I sleepily rolled from the thin mattress of my single bed and stood in the darkness of my cabin – my 70 square-foot home in the hull. The polo shirt I’d worn the day before, a pair of khaki shorts and my boat shoes – my uniform – were in a pile at the foot of the bed, just two feet from the door Jared the deckhand was rapping with his fist.
“Sorry man,” he said, “I know it’s super early, but some lady in the lounge wants to talk to you.”
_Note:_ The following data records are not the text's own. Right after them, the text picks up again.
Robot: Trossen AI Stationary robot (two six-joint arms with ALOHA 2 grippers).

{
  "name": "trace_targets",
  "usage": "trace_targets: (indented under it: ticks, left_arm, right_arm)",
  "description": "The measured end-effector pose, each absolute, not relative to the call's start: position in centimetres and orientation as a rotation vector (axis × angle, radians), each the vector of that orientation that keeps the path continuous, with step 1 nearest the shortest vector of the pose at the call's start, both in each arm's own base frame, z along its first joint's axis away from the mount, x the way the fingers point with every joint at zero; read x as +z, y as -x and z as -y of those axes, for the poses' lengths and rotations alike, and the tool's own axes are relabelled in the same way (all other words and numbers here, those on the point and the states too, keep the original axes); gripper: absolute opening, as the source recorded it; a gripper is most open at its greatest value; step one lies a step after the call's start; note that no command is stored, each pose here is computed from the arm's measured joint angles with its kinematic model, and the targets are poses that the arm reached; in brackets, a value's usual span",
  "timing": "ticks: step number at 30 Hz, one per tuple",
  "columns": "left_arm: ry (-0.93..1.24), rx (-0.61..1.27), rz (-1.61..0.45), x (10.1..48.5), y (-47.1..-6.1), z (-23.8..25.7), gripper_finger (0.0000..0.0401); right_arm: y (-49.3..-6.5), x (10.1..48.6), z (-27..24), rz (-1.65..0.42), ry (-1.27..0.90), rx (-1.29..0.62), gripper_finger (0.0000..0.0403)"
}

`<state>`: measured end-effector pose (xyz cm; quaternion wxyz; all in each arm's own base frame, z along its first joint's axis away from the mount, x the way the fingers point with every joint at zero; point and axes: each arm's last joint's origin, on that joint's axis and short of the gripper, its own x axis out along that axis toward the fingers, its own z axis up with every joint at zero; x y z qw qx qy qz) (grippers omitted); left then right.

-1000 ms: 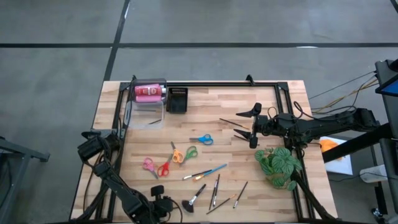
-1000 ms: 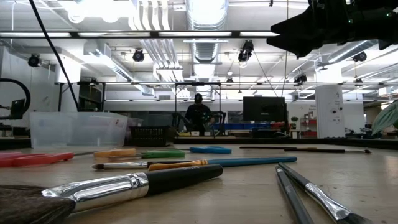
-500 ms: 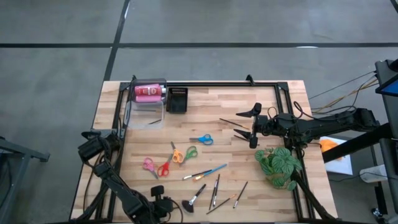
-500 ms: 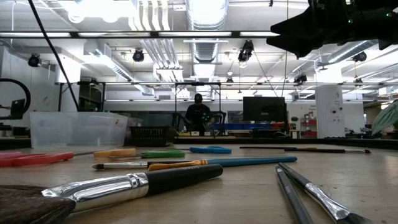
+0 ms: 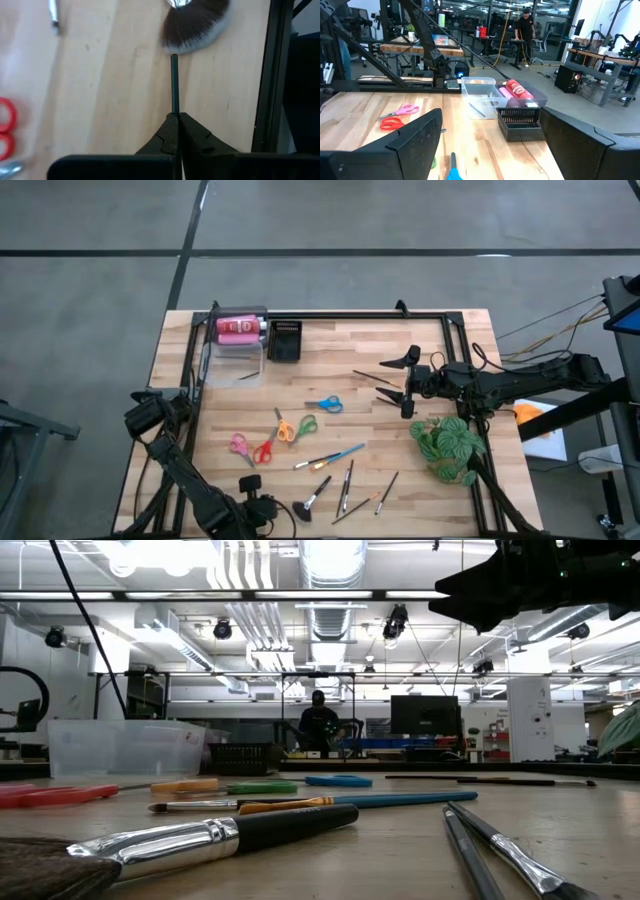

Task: Pick & Place Paint Supplies
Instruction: Put the black paint brush into the transparent bin

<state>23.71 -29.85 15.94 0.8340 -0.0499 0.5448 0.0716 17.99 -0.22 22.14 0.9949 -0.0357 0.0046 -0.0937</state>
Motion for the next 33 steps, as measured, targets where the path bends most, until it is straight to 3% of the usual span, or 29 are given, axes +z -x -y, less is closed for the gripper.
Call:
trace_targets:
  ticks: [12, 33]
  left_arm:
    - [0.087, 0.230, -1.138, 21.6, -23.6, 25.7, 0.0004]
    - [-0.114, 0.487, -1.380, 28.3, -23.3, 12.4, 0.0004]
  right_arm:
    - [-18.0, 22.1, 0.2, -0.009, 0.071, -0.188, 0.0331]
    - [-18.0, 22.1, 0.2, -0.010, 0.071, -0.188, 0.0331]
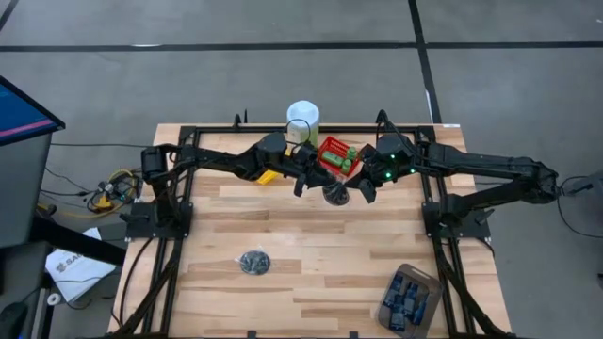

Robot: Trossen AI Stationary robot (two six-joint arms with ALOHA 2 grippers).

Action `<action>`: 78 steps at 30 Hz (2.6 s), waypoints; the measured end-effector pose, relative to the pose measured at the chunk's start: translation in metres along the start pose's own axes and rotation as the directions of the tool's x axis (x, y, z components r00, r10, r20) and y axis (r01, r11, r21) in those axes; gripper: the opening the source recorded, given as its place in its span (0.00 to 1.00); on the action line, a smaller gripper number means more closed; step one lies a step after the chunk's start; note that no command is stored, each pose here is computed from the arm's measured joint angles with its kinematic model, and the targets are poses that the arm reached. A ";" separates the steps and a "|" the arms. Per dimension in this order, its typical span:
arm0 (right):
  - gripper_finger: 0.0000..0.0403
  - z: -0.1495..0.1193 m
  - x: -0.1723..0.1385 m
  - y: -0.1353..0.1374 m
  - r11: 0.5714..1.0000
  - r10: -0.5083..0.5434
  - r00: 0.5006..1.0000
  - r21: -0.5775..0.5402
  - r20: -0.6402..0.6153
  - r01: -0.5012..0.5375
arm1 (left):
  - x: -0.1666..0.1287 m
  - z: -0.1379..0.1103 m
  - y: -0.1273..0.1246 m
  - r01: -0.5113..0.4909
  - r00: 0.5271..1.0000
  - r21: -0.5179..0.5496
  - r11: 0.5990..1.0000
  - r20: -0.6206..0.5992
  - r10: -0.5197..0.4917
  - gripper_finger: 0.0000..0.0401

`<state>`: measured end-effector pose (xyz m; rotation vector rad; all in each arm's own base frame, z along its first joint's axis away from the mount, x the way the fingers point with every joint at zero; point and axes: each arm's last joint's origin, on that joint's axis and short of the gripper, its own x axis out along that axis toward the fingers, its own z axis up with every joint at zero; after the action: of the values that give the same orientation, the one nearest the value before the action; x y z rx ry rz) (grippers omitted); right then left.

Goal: Pick & Place Travel size toiletries
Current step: Put the black hairbrush in the yellow bin

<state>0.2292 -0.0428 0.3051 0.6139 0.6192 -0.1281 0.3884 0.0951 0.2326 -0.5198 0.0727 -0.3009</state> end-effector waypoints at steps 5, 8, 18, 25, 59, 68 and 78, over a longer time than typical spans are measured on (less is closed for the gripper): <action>0.00 0.000 0.000 0.000 1.000 -0.001 1.000 0.000 -0.001 0.001 | 0.000 0.000 0.000 0.000 1.000 0.000 1.000 0.000 0.000 0.03; 0.00 0.000 0.000 0.000 1.000 -0.001 1.000 -0.013 -0.001 0.001 | 0.000 0.000 0.001 -0.002 1.000 0.000 1.000 0.000 0.002 0.01; 0.20 0.006 -0.020 0.002 0.992 0.023 0.995 -0.128 0.097 -0.010 | -0.037 0.049 -0.039 -0.090 0.996 0.098 0.991 0.038 0.087 0.00; 0.33 0.013 -0.067 0.006 0.970 0.083 0.945 -0.242 0.316 -0.005 | -0.085 0.072 -0.073 -0.343 0.937 0.218 0.914 0.012 0.349 0.00; 0.41 -0.014 -0.143 -0.010 0.980 -0.091 0.865 -0.111 0.494 0.167 | -0.177 -0.029 0.003 -0.870 0.474 0.105 0.482 -0.089 0.876 0.03; 0.52 -0.015 -0.143 -0.014 0.980 -0.122 0.865 -0.081 0.487 0.184 | -0.175 -0.032 0.003 -0.814 0.524 0.231 0.534 -0.107 0.845 0.28; 0.56 -0.015 -0.143 -0.014 0.980 -0.122 0.864 -0.078 0.488 0.183 | -0.172 -0.007 -0.045 -0.761 0.641 0.130 0.636 0.000 0.767 0.56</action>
<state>0.1012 -0.0548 0.3716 0.3891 0.1855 -0.3790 0.2111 0.1067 0.2474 -0.3181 0.3226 0.5316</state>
I put on the wrinkled duds, pinned on the Cruise Director name tag, and trudged up the stairwell to meet her. As I looked out the porthole to the dim Caribbean dawn I thought about how surreal my life had become. The day before I’d worked 15 hours, but from 1 to 2 in the afternoon snorkeled the most beautiful reef I’d ever seen. Queen angelfish nibbled on coral spires as a school of blue tang surrounded me. The day before a seasick guest threw up on my shoe. A month earlier we hiked the mythical Mayan ruins of Guatemala. An eighty year-old guest was with me every step of the way. Then, upon hearing that only 3% of the Mayan empire had been discovered, another guest asked where all the undiscovered ruins were. A few months before that I sat with a thousand classmates in white plastic chairs and listened to the Governor of Virginia talk about the future and potential. Some speech.
I wiped my eyelashes loose from the night and laid a hand on the top of my desk for support.
“Good morning ma’am, how can I help you?”
She moved like a bird, twitchy and alert.
“Are stamps still 37 cents?”
“Yup. Still 37 cents.” I reached into the desk drawer for the stamps we kept on hand for letters and postcards and asked how many she wanted.
“Oh, I don’t want any,” she said. “I was just wondering.”
She turned and walked back to her cabin.